README.md

GraalVM Bootcamp Series

Serie 3. Optimizing native image for peak performance environments:

• 📽️ Watch the Video

With this serie you will learn multiple options to optimize native images to several purposes. By general you can optimize for:

• High throughput
  • G1GC: Use the G1 GC --gc=G1
  • Use Profile-Guided Optimizations --pgo
• Compute resources comsuption: CPU & memory
• Build time
  • Use the quick build mode -Ob
• Executable size
  • Use upx tool to compress the executable.

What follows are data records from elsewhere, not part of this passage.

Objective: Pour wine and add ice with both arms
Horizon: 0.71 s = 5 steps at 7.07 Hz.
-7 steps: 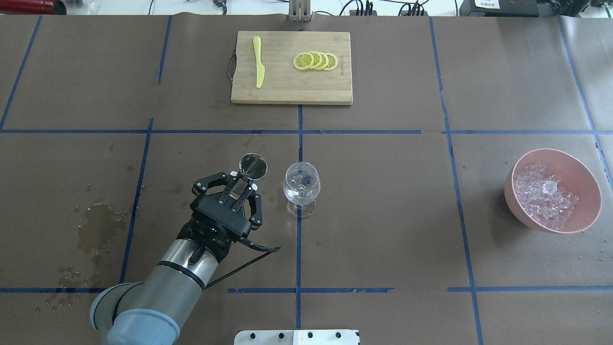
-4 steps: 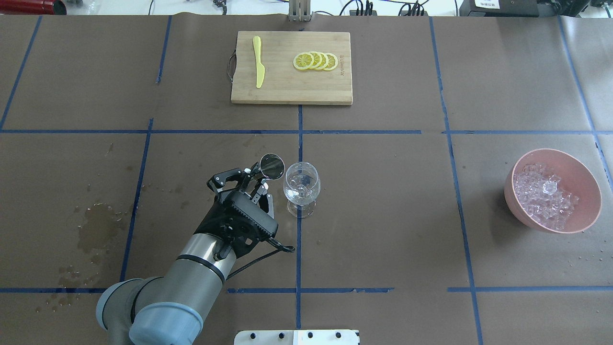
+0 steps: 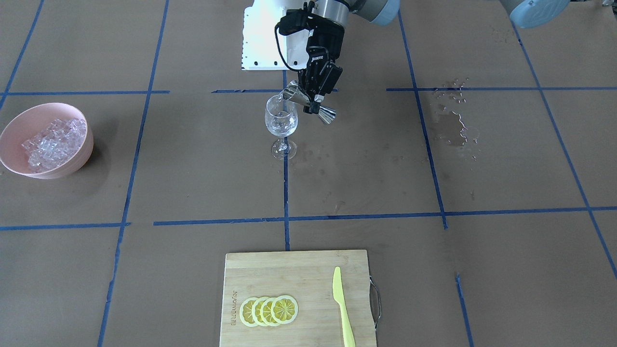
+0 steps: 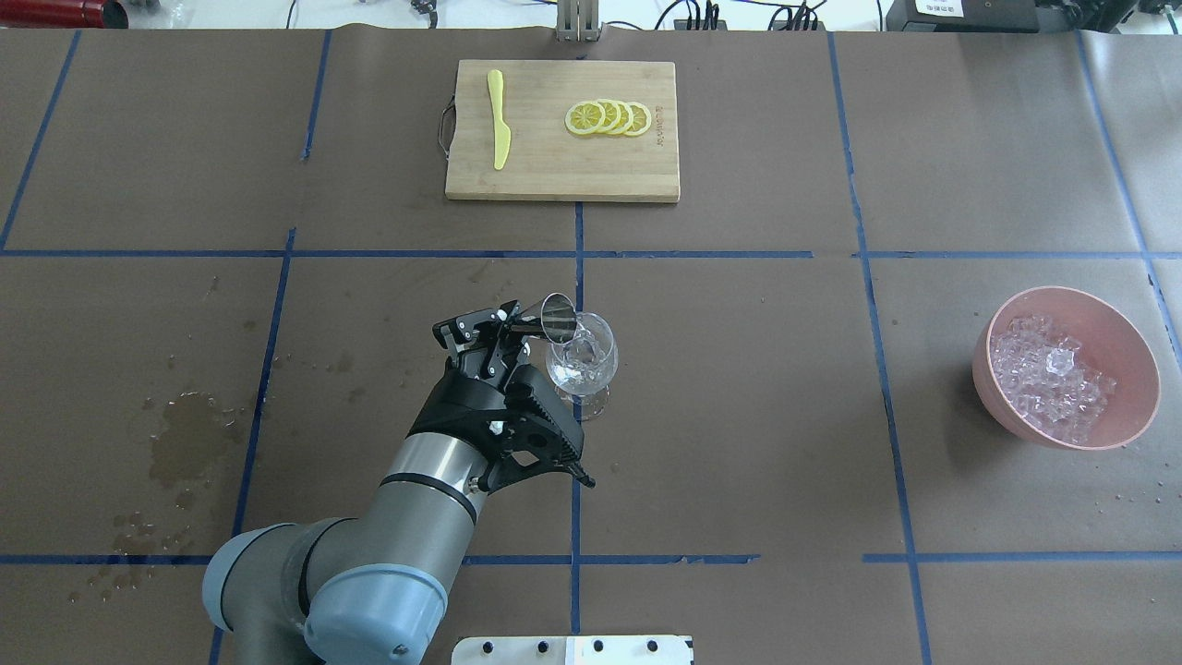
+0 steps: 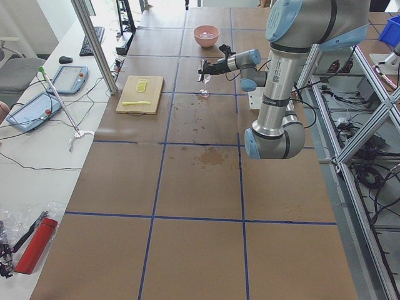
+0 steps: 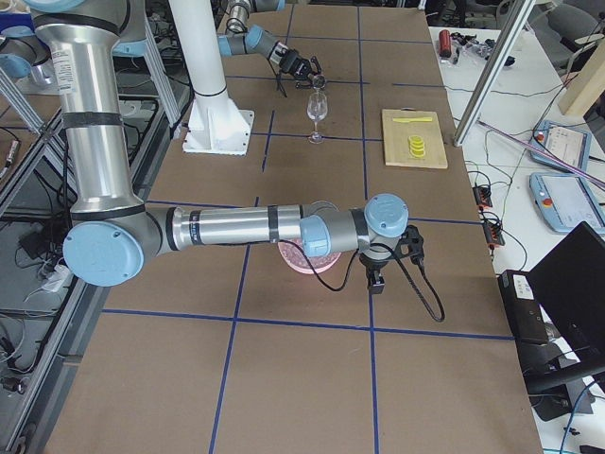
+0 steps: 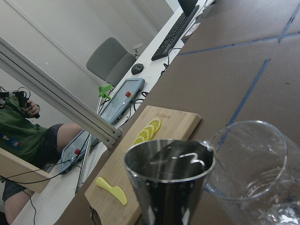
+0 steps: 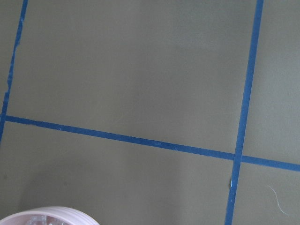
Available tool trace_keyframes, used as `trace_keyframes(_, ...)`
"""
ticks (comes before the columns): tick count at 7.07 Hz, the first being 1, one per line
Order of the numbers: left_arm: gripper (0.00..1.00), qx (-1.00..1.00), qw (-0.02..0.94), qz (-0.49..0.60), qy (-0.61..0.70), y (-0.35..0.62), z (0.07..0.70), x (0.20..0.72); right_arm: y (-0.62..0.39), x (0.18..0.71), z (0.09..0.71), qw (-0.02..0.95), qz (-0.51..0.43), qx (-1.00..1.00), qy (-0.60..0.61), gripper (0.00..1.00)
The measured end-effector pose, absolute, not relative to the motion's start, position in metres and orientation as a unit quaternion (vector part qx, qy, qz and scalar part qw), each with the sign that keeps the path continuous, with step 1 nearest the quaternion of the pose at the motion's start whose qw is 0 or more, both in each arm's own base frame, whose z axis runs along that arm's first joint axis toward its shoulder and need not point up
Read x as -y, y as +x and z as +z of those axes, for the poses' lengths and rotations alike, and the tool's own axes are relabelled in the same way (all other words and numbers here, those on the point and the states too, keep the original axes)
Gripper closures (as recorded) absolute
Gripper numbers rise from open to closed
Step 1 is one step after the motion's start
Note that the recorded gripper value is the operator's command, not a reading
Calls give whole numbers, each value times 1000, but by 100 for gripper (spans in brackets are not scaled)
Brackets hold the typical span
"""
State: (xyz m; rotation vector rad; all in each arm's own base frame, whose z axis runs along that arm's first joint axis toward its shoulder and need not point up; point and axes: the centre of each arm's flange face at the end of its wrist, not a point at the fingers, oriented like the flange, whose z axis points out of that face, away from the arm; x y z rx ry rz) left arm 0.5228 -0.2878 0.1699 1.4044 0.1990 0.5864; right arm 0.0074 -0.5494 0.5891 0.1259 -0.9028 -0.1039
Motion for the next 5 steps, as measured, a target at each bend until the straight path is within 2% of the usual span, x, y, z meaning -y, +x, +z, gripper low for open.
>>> trace_keyframes(5,100,44,687,386,614,507,160,304,4,550,588,896,-53,436,61,0)
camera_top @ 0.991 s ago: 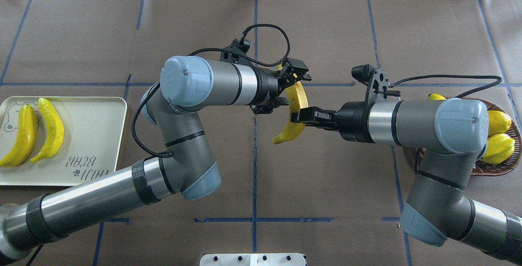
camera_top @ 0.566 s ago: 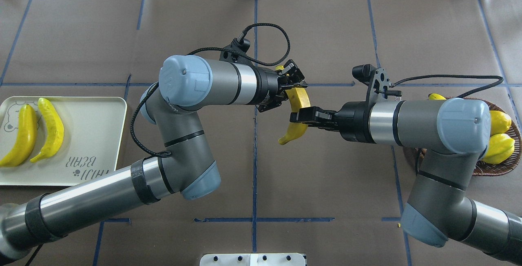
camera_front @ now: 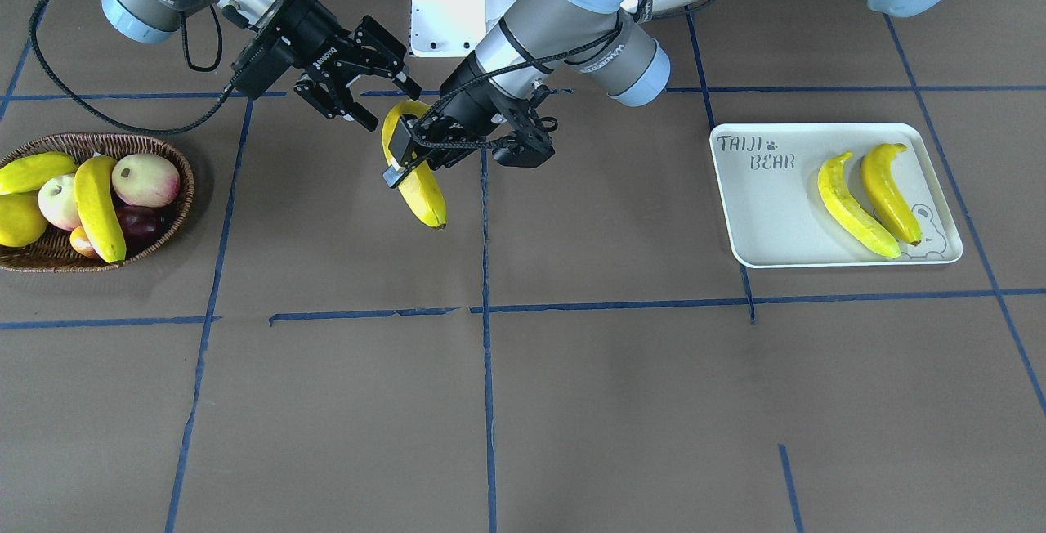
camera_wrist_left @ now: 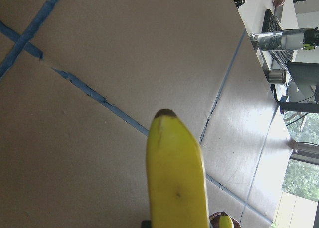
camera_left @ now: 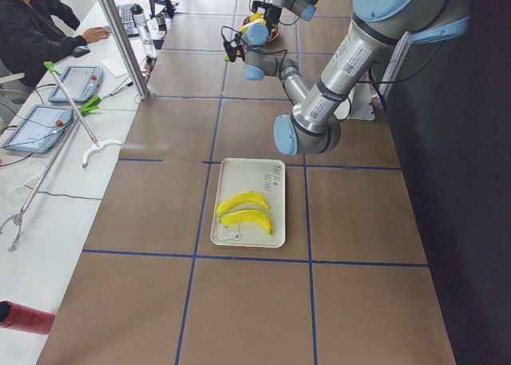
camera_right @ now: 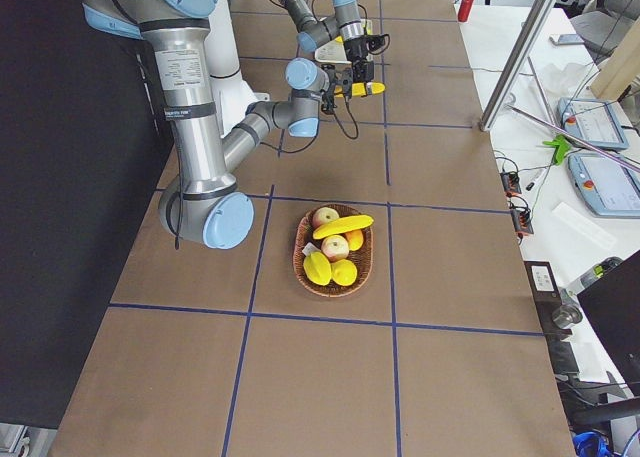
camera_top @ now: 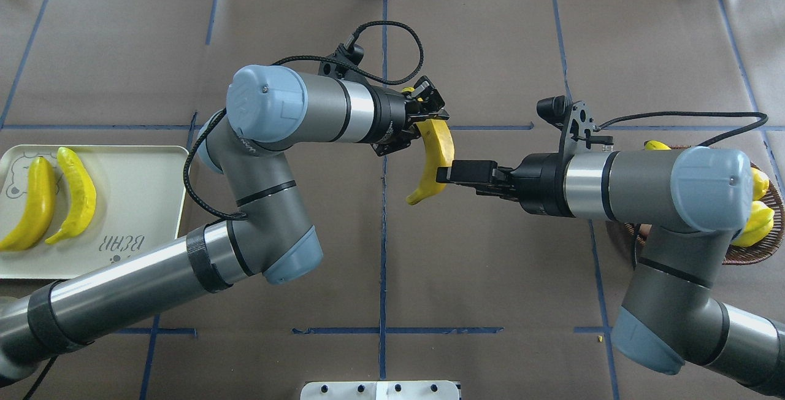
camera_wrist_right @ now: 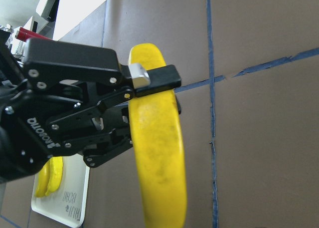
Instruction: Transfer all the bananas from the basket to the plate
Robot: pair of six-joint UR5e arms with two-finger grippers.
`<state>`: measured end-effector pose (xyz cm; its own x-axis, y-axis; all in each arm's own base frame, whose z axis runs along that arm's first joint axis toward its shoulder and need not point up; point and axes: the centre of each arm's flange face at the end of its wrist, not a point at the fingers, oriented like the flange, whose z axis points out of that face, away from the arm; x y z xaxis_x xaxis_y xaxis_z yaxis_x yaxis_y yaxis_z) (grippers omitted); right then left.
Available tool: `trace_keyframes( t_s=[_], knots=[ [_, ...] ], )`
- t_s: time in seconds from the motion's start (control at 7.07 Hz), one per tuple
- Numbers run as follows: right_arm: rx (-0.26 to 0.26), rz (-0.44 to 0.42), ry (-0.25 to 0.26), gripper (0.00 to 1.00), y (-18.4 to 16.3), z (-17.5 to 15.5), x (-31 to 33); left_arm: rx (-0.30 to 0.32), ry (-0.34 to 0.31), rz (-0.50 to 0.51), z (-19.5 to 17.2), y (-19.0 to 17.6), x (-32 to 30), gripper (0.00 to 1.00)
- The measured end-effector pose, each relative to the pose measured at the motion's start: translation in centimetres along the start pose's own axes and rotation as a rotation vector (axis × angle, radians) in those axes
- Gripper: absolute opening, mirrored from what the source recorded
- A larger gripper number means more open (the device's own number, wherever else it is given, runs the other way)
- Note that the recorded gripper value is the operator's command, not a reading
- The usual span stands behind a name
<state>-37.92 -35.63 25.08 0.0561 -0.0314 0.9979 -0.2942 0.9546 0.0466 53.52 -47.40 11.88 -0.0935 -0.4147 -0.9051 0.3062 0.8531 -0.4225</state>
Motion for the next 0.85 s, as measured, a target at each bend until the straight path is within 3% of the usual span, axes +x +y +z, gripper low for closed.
trace_keyframes(
  t_s=[0.14, 0.42, 0.57, 0.85],
  knots=[
    [-0.01, 0.009, 0.035, 1.0, -1.2, -1.8, 0.4, 0.033, -0.1, 0.03, -1.4, -3.3, -2.4, 0.0],
    [-0.011, 0.033, 0.135, 1.0, -4.8, -5.4, 2.9, 0.099, -0.318, 0.195, -9.2, -9.2, -8.8, 0.0],
    [-0.01, -0.002, 0.2, 1.0, -5.7, -7.1, 6.0, 0.127, -0.419, 0.274, -13.9, -11.5, -12.4, 0.0],
    [-0.046, -0.097, 0.3, 1.0, -7.3, -11.0, 12.0, 0.151, -0.582, 0.349, -18.7, -15.2, -19.7, 0.0]
  ],
)
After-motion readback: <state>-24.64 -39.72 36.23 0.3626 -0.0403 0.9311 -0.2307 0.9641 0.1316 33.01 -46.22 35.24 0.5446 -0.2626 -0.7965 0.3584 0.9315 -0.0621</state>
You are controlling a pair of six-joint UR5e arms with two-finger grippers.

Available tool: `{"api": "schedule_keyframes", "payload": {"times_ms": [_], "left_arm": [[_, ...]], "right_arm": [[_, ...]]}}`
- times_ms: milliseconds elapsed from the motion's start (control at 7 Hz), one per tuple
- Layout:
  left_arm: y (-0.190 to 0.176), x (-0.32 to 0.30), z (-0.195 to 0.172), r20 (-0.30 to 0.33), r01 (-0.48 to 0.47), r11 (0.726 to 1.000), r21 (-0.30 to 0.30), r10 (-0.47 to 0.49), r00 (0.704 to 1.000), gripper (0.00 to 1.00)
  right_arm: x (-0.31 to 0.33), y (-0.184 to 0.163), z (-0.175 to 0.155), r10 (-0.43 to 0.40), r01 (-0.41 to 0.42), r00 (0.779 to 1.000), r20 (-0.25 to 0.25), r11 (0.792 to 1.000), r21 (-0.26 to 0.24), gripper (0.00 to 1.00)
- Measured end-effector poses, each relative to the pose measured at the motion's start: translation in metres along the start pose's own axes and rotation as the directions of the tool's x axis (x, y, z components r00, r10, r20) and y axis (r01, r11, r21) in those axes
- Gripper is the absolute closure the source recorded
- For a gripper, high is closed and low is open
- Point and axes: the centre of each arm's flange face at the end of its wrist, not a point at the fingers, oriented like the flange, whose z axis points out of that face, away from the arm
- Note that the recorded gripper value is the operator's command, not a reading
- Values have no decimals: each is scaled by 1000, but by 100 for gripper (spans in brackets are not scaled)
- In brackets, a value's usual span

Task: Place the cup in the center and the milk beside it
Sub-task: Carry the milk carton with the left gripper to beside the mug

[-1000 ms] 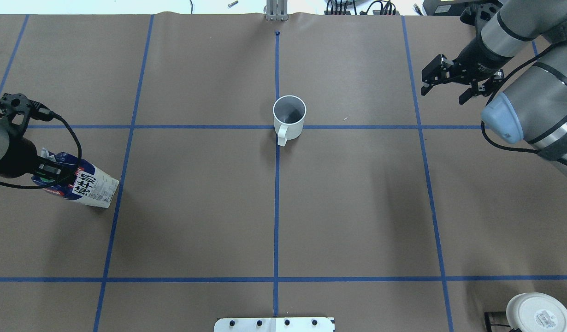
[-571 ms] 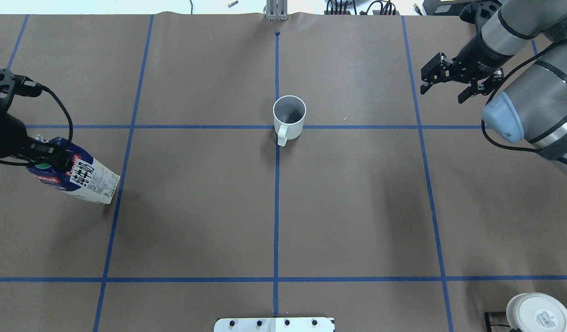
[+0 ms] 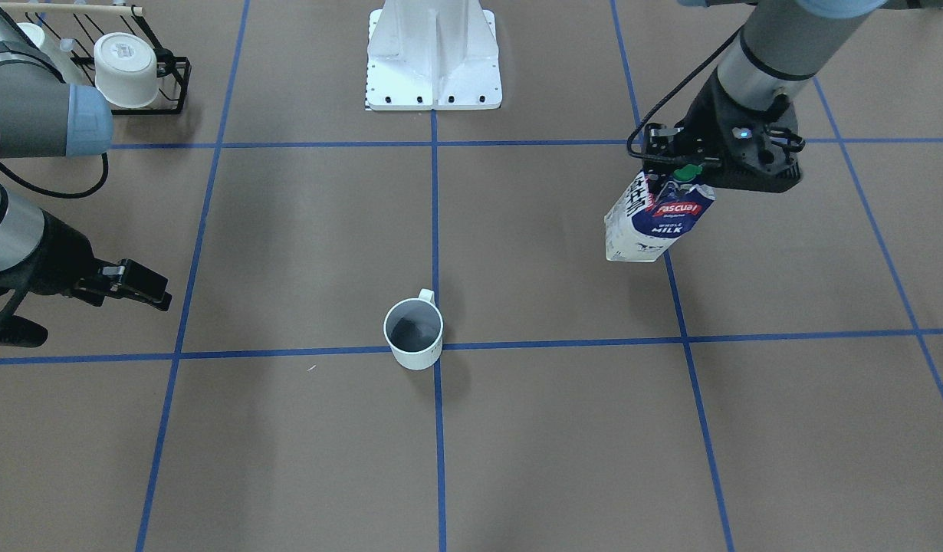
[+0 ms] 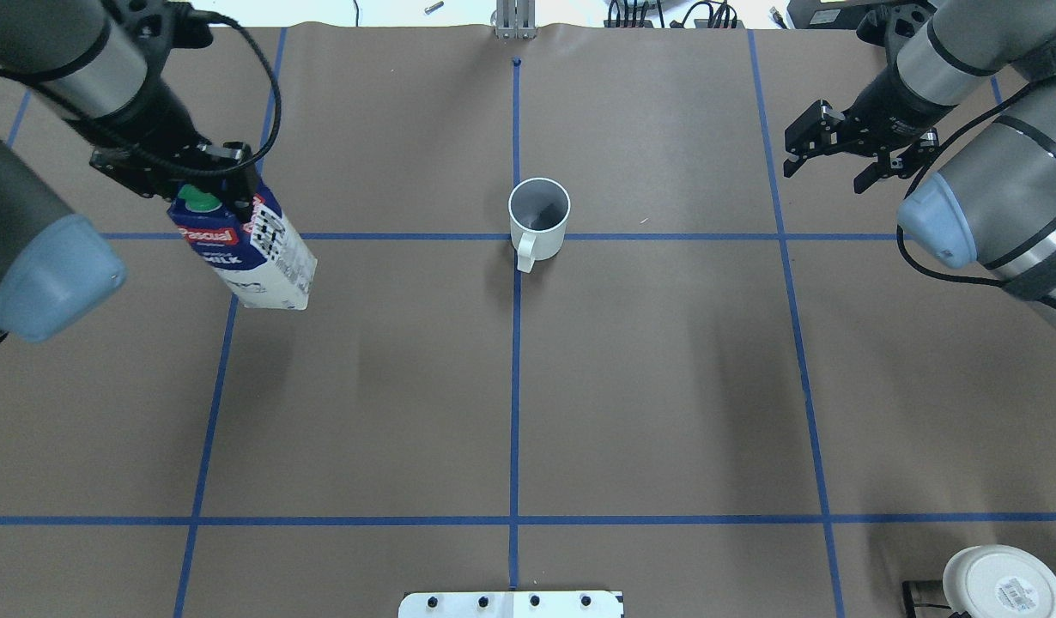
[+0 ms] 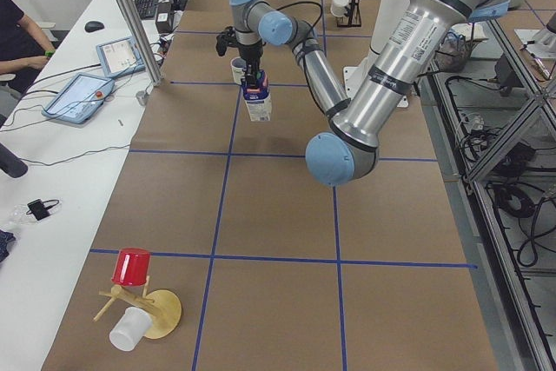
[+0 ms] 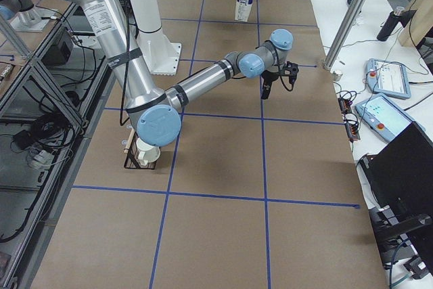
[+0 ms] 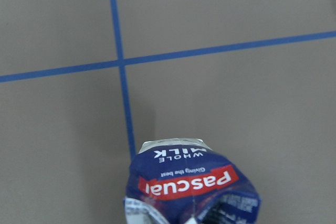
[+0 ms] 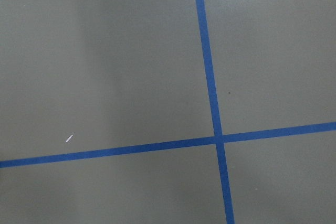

Follow these instructions to walkthrough quarkus application

Reproduce this demo

Clone repo

$ git clone https://github.com/czelabueno/graalvm-bootcamp-series.git

Do checkout on the pgo-g1 branch

$ git checkout pgo-g1

Prerequisites

You must installed following tools:

• Oracle GraalVM for JDK 17 or 20
• hey - HTTP load testing latest
• upx - Ultimate Packer for eXecutables 4.1.x
• Python libs - psutil and matplotlib

If you haven't these tools, you can install its using below shell scripts:

$ ./setup.sh

pip will be already installed

$cd Serie3-OptimizingNativeImage
$ ./setup-py.sh

Knowing the quarkus sample code

Quarkus have a strong integration with graalvm and you can use more confortable way to config maven plugin.

$ cd quarkus-aot-sample

This sample app use application.properties and use quarkus profiles to build multiple types of native images and pass different parameters. This way we gonna go optimizing until reach a peak performance image.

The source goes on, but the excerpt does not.